You are viewing a plain text version of this content. The canonical link for it is here.

Posted to user@cassandra.apache.org by "Devaki, Srinivas" <me...@eightnoteight.space> on 2018/12/09 10:09:32 UTC

Help in understanding strange cassandra CPU usage

Hi Guys,

Since the start of our org, cassandra used to be a SPOF, due to recent
priorities we changed our code base so that cassandra won't be SPOF
anymore, and during that process we made a kill switch within the
code(PHP), this kill switch would ensure that no connection is made to the
cassandra for any queries.

During the testing phase of kill switch we have identified a strange
behaviour that CPU and Load Average would go down from 400%(cpu),
14-20(load on a 16 core machine) to 20%(cpu), 2-3(load)

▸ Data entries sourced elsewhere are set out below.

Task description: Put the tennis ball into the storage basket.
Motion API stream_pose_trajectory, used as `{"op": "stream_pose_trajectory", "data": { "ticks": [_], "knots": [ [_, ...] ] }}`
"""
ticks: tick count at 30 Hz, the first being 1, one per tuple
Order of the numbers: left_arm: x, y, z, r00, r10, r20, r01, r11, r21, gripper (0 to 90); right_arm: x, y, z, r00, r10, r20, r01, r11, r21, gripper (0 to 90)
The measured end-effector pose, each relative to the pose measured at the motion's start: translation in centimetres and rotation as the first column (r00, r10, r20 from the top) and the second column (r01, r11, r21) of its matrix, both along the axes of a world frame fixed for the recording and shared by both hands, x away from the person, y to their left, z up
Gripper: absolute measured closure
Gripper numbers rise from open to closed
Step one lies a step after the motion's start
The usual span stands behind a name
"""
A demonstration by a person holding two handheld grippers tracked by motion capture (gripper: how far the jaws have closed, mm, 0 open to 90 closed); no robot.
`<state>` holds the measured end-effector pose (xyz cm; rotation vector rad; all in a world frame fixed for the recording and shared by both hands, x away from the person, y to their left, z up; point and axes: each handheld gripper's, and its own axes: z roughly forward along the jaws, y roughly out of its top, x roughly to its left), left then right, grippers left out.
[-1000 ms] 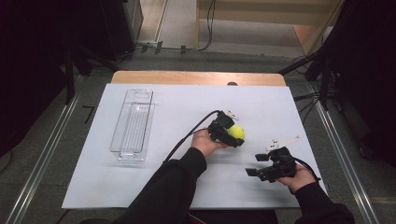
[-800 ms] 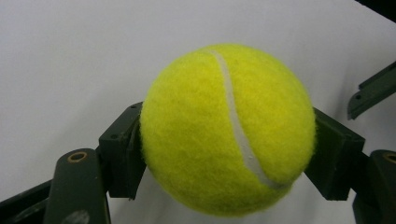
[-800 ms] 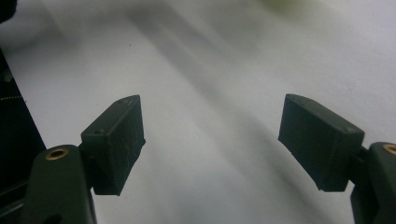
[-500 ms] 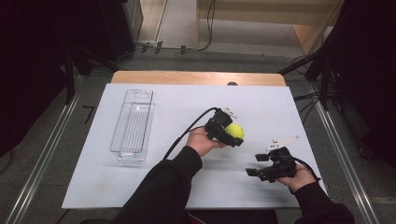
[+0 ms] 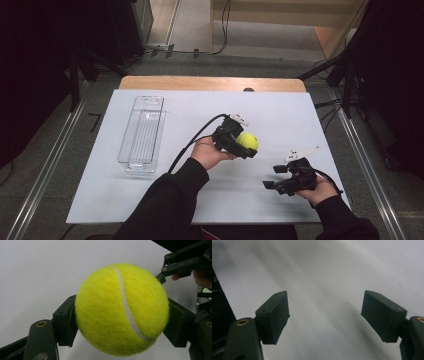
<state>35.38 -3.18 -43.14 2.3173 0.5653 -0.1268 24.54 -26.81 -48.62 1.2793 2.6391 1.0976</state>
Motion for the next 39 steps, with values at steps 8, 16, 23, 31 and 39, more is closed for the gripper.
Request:
{"op": "stream_pose_trajectory", "data": {
  "ticks": [8, 16, 23, 31, 39],
  "knots": [
    [-0.5, 0.7, 1.1, 0.9999, -0.008, 0.007, 0.008, 0.9999, -0.009, 26.5, 0.0, -0.1, 0.0, 1.0, 0.0, 0.003, 0.0, 1.0, 0.001, 20.4],
    [-0.6, 1.4, 2.0, 0.9998, -0.006, 0.019, 0.006, 0.9998, -0.019, 26.5, 0.0, -0.1, 0.1, 1.0, -0.001, 0.008, 0.001, 1.0, 0.005, 20.4],
    [-0.4, 2.2, 2.5, 0.9995, 0.014, 0.029, -0.013, 0.9996, -0.024, 26.5, -0.1, -0.1, 0.1, 1.0, -0.001, 0.006, 0.001, 1.0, 0.006, 20.4],
    [-0.2, 3.1, 3.0, 0.9991, 0.033, 0.029, -0.032, 0.9992, -0.025, 26.5, -0.1, -0.1, 0.1, 1.0, 0.001, 0.005, -0.001, 1.0, 0.006, 20.4],
    [0.0, 3.9, 3.5, 0.9977, 0.055, 0.04, -0.054, 0.9982, -0.025, 26.5, -0.1, -0.1, 0.1, 1.0, 0.001, 0.008, -0.001, 1.0, 0.006, 20.4]
  ]
}}
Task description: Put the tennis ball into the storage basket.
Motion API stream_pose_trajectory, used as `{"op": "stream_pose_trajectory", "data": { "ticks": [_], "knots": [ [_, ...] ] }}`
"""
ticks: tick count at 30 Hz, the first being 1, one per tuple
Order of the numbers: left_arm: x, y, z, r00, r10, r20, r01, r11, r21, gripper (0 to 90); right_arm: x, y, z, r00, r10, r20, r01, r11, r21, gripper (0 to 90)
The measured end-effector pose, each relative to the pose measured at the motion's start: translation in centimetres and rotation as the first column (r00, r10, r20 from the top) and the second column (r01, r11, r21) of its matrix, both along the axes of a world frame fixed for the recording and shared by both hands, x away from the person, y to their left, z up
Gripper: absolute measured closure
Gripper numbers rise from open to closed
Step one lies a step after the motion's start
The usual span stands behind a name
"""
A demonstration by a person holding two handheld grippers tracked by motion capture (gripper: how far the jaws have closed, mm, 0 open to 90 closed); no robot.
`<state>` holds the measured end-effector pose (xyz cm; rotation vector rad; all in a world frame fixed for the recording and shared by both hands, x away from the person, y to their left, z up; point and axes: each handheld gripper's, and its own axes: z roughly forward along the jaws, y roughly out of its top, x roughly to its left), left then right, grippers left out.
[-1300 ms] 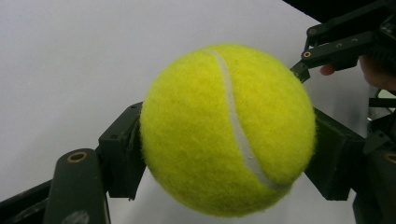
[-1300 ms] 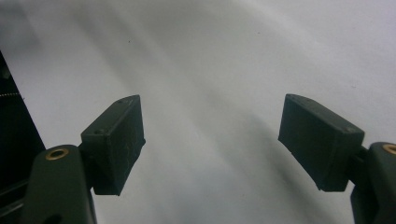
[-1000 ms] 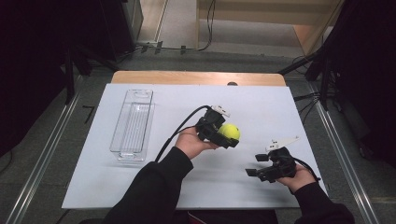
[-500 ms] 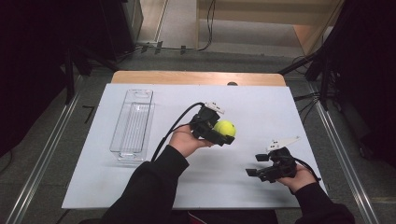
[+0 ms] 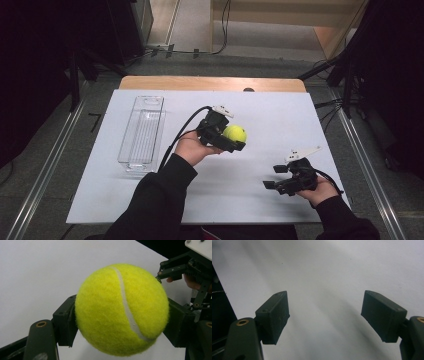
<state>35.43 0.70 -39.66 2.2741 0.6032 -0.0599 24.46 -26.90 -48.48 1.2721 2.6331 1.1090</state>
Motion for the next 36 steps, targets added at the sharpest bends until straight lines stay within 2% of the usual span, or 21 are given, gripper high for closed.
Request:
{"op": "stream_pose_trajectory", "data": {
  "ticks": [11, 22, 36],
  "knots": [
    [0.5, 1.4, 0.6, 0.9992, 0.04, 0.003, -0.04, 0.9992, -0.007, 26.5, 0.0, 0.0, 0.0, 1.0, -0.003, 0.002, 0.003, 1.0, 0.003, 20.4],
    [1.0, 2.5, 1.0, 0.9982, 0.059, 0.009, -0.059, 0.9981, 0.016, 26.5, 0.0, 0.0, 0.1, 1.0, -0.004, -0.002, 0.004, 1.0, 0.001, 20.4],
    [1.6, 4.5, 1.8, 0.9946, 0.103, 0.01, -0.103, 0.9946, 0.01, 26.5, 0.0, 0.0, 0.1, 1.0, -0.005, 0.001, 0.005, 1.0, 0.005, 20.4]
  ]
}}
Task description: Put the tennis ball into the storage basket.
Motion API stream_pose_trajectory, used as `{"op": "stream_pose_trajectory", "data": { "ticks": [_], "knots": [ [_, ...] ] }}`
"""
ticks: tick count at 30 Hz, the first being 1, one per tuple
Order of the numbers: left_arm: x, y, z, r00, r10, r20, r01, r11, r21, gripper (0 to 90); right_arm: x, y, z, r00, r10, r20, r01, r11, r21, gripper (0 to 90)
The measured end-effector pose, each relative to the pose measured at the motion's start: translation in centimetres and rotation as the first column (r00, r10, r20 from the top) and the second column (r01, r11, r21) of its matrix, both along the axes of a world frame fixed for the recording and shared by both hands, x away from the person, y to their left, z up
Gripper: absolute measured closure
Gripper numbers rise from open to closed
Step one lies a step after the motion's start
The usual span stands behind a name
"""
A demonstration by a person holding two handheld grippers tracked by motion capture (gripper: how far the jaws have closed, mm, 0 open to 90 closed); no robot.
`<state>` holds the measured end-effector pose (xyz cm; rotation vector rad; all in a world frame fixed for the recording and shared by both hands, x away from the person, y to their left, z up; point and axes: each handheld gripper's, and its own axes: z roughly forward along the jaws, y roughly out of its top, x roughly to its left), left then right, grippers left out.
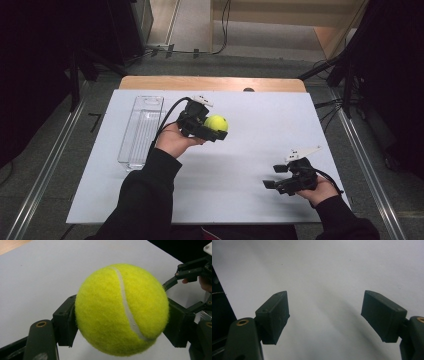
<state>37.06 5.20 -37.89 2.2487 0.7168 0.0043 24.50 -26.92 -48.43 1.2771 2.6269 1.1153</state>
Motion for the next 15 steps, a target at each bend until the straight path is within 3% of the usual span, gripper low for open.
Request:
{"op": "stream_pose_trajectory", "data": {
  "ticks": [15],
  "knots": [
    [0.8, 2.0, 0.3, 0.9981, 0.06, 0.012, -0.06, 0.9982, 0.009, 26.5, 0.0, 0.0, 0.0, 1.0, -0.001, -0.001, 0.001, 1.0, 0.001, 20.4]
  ]
}}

and even if the kill switch is activated only for 30 secs, then cpu would
go down from 400 to 20, and maintain at 20% for atleast 24 hrs before it
starts to increase back to 400 and stay consistent from then. and this is
for all the nodes but not just a few.

Details:
Cassandra Version: 2.2.4
Number of Nodes: 8
AWS Instance Type: c4.4xlarge
Number of Open Files: 30k to 50k (depending on number of auto scaled php
nodes)

Would be grateful for any explanation regarding this strange behaviour

Thanks & Regards
Srinivas Devaki
SRE/SDE at Zomato

Re: Help in understanding strange cassandra CPU usage

Posted by Jeff Jirsa <jj...@gmail.com>.

Sounds like over time you’re ending to doing something odd - maybe you’re leaking cql connections or something and it gets more and more intensive to manage them until you invoke the breaker, then it drops

Will probably take someone going through a heap dump to really understand what’s going on, which is unfortunate because it’s a fair amount of effort. 

-- 
Jeff Jirsa


> On Dec 9, 2018, at 2:09 AM, Devaki, Srinivas <me...@eightnoteight.space> wrote:
> 
> Hi Guys,
> 
> Since the start of our org, cassandra used to be a SPOF, due to recent priorities we changed our code base so that cassandra won't be SPOF anymore, and during that process we made a kill switch within the code(PHP), this kill switch would ensure that no connection is made to the cassandra for any queries.
> 
> During the testing phase of kill switch we have identified a strange behaviour that CPU and Load Average would go down from 400%(cpu), 14-20(load on a 16 core machine) to 20%(cpu), 2-3(load)
> 
> and even if the kill switch is activated only for 30 secs, then cpu would go down from 400 to 20, and maintain at 20% for atleast 24 hrs before it starts to increase back to 400 and stay consistent from then. and this is for all the nodes but not just a few.
> 
> Details:
> Cassandra Version: 2.2.4
> Number of Nodes: 8
> AWS Instance Type: c4.4xlarge
> Number of Open Files: 30k to 50k (depending on number of auto scaled php nodes)
> 
> Would be grateful for any explanation regarding this strange behaviour
> 
> Thanks & Regards
> Srinivas Devaki
> SRE/SDE at Zomato
> 
> 

---------------------------------------------------------------------
To unsubscribe, e-mail: user-unsubscribe@cassandra.apache.org
For additional commands, e-mail: user-help@cassandra.apache.org

Re: Help in understanding strange cassandra CPU usage

Posted by Michael Shuler <mi...@pbandjelly.org>.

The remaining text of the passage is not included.